Social media users on Friday called on Turkish authorities to release Şerife Sulukan, an inmate suffering from paralysis and epilepsy whose health has deteriorated due to alleged negligence by the prison administration.

Sulukan, who is jailed for links to the faith-based Gülen movement, has been awaiting a presidential decision on her release for nearly a year after medical authorities found her unfit to remain in prison.

Her son, Bahadır Sulukan, made a public appeal on social media, urging action from the president’s office. “My mother is paralyzed, epileptic and severely disabled. Recently retired generals were pardoned. I want the same for my mother,” he said.

Turkish President Recep Tayyip Erdoğan has recently pardoned seven retired generals, due to their advanced age, who were serving life sentences for their role in a 1997 military intervention known in Turkey as the “February 28 postmodern coup.” Rights groups have been calling for similar leniency for sick inmates.

Sulukan, a former physics teacher, was sent to prison in May 2022 after the Supreme Court of Appeals upheld a six-year, three-month sentence on conviction of affiliation with the movement. Sulukan’s husband, Coşkun Sulukan, was also imprisoned on the same grounds and is still behind bars.

Turkish President Recep Tayyip Erdoğan has been targeting followers of the Gülen movement, inspired by Muslim cleric Fethullah Gülen, since the corruption investigations of 2013, which implicated then-prime minister Erdoğan, his family members and his inner circle.

Dismissing the investigations as a Gülenist coup and conspiracy against his government, Erdoğan designated the movement as a terrorist organization and began to target its members. He intensified the crackdown on the movement following an abortive putsch in 2016 that he accused Gülen of masterminding. Gülen and the movement strongly deny involvement in the coup attempt or any terrorist activity.

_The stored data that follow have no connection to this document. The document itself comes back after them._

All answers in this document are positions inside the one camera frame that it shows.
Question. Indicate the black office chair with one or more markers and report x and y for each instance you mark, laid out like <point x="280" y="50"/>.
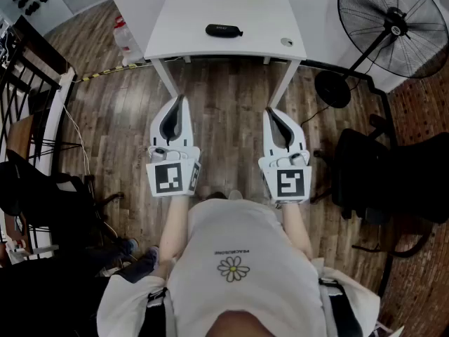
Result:
<point x="372" y="174"/>
<point x="42" y="202"/>

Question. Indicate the black metal rack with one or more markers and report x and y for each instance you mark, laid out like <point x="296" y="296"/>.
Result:
<point x="21" y="83"/>

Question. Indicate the clear jug with red cap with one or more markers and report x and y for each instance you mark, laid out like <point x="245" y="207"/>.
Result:
<point x="123" y="35"/>

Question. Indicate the black glasses case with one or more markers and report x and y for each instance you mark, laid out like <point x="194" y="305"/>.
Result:
<point x="222" y="30"/>

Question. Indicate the person's left forearm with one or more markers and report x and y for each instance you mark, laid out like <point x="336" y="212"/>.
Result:
<point x="172" y="223"/>

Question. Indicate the white daisy print t-shirt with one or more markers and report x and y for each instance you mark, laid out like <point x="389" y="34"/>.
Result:
<point x="238" y="293"/>

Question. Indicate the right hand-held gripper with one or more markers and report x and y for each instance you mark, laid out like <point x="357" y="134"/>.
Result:
<point x="289" y="184"/>

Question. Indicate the yellow black striped tape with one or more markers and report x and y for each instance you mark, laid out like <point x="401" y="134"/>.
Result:
<point x="105" y="71"/>

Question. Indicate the person's grey right shoe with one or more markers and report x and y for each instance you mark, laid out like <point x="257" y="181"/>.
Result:
<point x="235" y="194"/>

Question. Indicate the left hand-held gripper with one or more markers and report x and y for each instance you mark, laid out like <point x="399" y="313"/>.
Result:
<point x="168" y="181"/>

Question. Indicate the black floor fan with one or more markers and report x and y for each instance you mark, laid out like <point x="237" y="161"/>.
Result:
<point x="396" y="30"/>

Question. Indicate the white table leg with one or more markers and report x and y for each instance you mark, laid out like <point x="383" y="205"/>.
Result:
<point x="167" y="77"/>
<point x="286" y="83"/>

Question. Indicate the person's right forearm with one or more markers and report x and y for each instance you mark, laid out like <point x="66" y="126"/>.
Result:
<point x="294" y="226"/>

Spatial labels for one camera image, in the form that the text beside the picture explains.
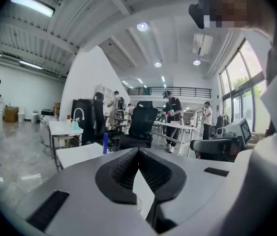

In June 2022 Sulukan suffered an epileptic seizure in prison and was not given proper medical care, she reported in a letter to member of parliament and human rights advocate Ömer Faruk Gergerlioğlu. Despite undergoing major heart surgery in September 2022, she was initially deemed fit for imprisonment by Turkey’s Council of Forensic Medicine (ATK). However, the ATK reversed this decision in 2023, declaring her unfit to remain behind bars.

Turkish authorities have denied political prisoners, even those with critical illnesses, release from prison so they can at least seek proper treatment. Human rights activists and opposition politicians have frequently criticized authorities for not releasing critically ill prisoners.